Exercise aim :: Give the entries back exactly, dropping each image.

Data excerpts ::
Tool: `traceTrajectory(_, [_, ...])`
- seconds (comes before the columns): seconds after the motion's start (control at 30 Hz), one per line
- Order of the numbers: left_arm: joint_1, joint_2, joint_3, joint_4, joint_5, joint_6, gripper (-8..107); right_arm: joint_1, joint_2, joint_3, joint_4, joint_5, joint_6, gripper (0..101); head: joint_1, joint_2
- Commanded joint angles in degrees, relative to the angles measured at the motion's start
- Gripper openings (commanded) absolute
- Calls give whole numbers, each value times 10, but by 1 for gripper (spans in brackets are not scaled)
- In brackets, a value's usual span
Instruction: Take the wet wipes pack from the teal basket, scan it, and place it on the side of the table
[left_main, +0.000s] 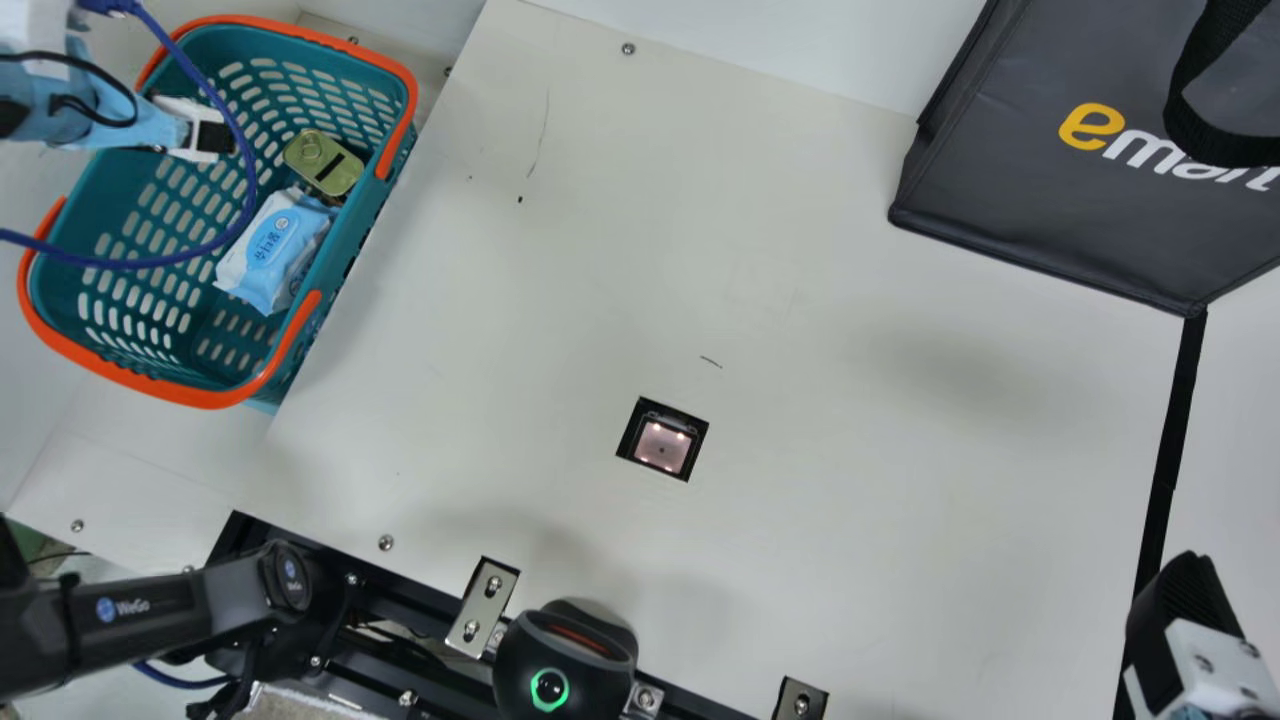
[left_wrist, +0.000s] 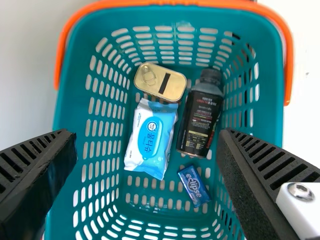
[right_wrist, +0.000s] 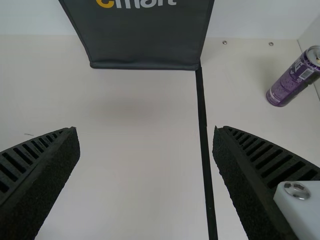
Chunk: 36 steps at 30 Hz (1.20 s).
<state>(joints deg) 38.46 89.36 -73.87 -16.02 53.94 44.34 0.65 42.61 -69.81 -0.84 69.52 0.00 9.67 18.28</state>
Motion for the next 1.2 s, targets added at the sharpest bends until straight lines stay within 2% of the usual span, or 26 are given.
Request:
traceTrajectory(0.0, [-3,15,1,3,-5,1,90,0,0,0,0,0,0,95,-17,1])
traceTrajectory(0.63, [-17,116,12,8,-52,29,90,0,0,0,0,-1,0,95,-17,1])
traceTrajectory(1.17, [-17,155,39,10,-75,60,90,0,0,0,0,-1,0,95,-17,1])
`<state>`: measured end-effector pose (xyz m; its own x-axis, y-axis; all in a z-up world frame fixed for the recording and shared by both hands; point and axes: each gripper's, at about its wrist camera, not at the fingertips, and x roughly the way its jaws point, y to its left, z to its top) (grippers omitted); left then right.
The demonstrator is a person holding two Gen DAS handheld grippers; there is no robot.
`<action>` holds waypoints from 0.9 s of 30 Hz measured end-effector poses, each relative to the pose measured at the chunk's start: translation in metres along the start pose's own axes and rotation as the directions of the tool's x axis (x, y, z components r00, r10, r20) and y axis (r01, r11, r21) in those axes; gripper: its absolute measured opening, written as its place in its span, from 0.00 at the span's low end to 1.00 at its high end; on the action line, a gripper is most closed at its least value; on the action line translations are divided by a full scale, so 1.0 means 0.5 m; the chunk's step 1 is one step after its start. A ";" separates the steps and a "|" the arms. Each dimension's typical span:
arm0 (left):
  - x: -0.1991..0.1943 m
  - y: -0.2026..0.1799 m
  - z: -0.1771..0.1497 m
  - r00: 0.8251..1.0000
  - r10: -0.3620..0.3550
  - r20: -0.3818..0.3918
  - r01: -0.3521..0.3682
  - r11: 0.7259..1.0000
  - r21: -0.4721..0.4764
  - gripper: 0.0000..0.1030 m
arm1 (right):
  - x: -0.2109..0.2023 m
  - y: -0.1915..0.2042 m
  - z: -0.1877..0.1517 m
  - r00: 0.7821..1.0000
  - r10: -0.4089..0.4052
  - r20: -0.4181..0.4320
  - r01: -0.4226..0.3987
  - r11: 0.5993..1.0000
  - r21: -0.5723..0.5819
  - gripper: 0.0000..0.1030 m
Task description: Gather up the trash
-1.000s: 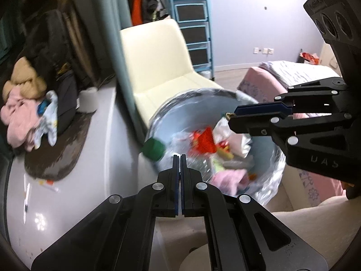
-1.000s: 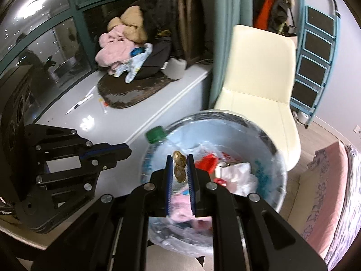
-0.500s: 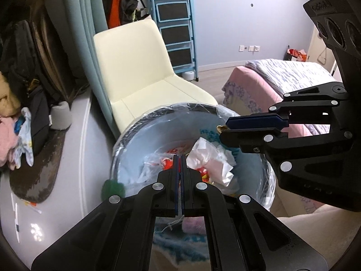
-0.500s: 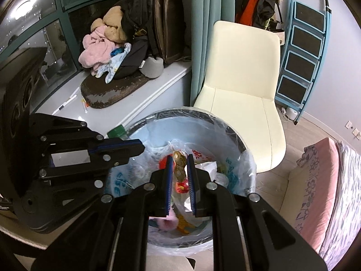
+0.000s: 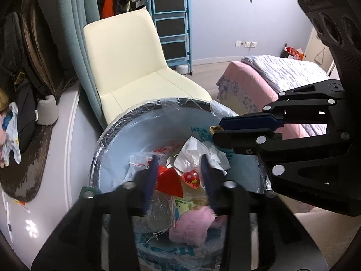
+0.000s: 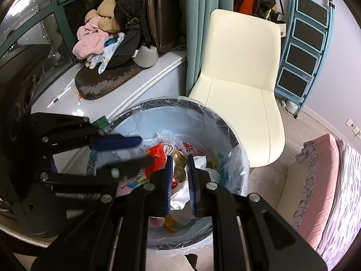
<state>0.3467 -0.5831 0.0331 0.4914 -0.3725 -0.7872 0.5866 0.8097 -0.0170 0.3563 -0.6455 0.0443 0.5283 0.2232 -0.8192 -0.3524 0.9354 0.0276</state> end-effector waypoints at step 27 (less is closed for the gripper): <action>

Response ::
Tool: `traceTrajectory(_, [_, ...])`
- seconds (comes before the columns): seconds after the motion's start (control at 30 Hz), one per line
- Order of the numbers: left_arm: joint_1, joint_2, joint_3, joint_4, joint_5, joint_6, gripper (-8..107); right_arm: joint_1, joint_2, joint_3, joint_4, joint_5, joint_6, gripper (0..101); head: joint_1, joint_2
- Commanded joint angles in degrees, relative to the angles measured at the motion's start
- Gripper openings (commanded) absolute
- Calls give whole numbers, each value times 10, but by 1 for gripper (spans in brackets are not scaled)
- In brackets, a value's usual span
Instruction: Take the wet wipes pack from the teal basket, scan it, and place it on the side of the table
[left_main, +0.000s] 
[left_wrist, +0.000s] 
[right_wrist, +0.000s] 
Chunk: 36 steps at 30 Hz (1.20 s).
<state>(joints deg) 38.46 89.36 -73.87 -16.02 53.94 44.34 0.65 42.61 -69.81 -0.84 69.52 0.00 9.67 18.28</state>
Motion for the next 1.2 s, targets added at the sharpest bends until straight lines stay within 2% of the usual span, or 26 are given.
Request:
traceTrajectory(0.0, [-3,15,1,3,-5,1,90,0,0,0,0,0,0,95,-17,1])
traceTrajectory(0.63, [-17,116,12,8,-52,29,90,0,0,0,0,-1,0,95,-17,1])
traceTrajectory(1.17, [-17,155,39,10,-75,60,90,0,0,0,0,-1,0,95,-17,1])
`<state>`: measured end-effector pose (xyz m; its own x-axis, y-axis; all in a z-up world frame fixed for the recording and shared by both hands; point and axes: each gripper's, at about its wrist camera, not at the fingertips, and x roughly the way its jaws point, y to its left, z to its top) (grippers omitted); left then right.
The demonstrator is a person holding two Gen DAS handheld grippers; there is no robot.
`<action>` holds waypoints from 0.9 s of 30 Hz measured end-effector poses, each relative to the pose measured at the chunk's start: translation in metres along the start pose's own axes and rotation as the directions of the tool's x axis (x, y, z components r00, r10, r20) and y axis (r01, r11, r21) in those axes; gripper: its absolute measured opening, written as its place in its span, from 0.00 at the span's low end to 1.00 at its high end; on the action line, a gripper is most closed at its least value; on the action line translations are divided by a full scale, so 1.0 means 0.5 m; the chunk's step 1 is one step after its start. A ";" separates the steps and a "|" the arms. Each dimension's typical span:
arm0 (left):
  - x: -0.1991..0.1943 m
  - y: -0.2026..0.1799 m
  - z: -0.1771..0.1497 m
  - r00: 0.8251..1.0000
  - r10: -0.3620..0.3550
  - r20: -0.3818..0.3918
  - r01: -0.3521..0.3682
  - r11: 0.7259..1.0000
  - r21: -0.4721..0.4764
  - gripper: 0.0000..0.1030 m
arm1 (right):
  - x: -0.2109..0.2023 m
  - y: -0.1915..0.2042 m
  - z: -0.1877..0.1517 m
  - r00: 0.7821..1.0000
  - r10: -0.4089..0.4052
  - r20: -0.4181..0.4320
  - r01: -0.4226..0.3987
  - r11: 0.5993..1.0000
  - r21: -0.5723..0.5819
  - gripper: 0.0000..0.1030 m
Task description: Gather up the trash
-1.000s: 
-1.000s: 
-0.500s: 
-0.500s: 
+0.000s: 
+0.000s: 
<state>0.3467 -0.5831 0.0331 0.4914 -0.3725 -0.7872 0.5866 0.8097 -0.0170 0.3563 -0.6455 0.0443 0.5283 0.2232 -0.8192 -0.3524 0.9354 0.0276</state> end-effector waypoints at step 27 (less is closed for the gripper): <action>

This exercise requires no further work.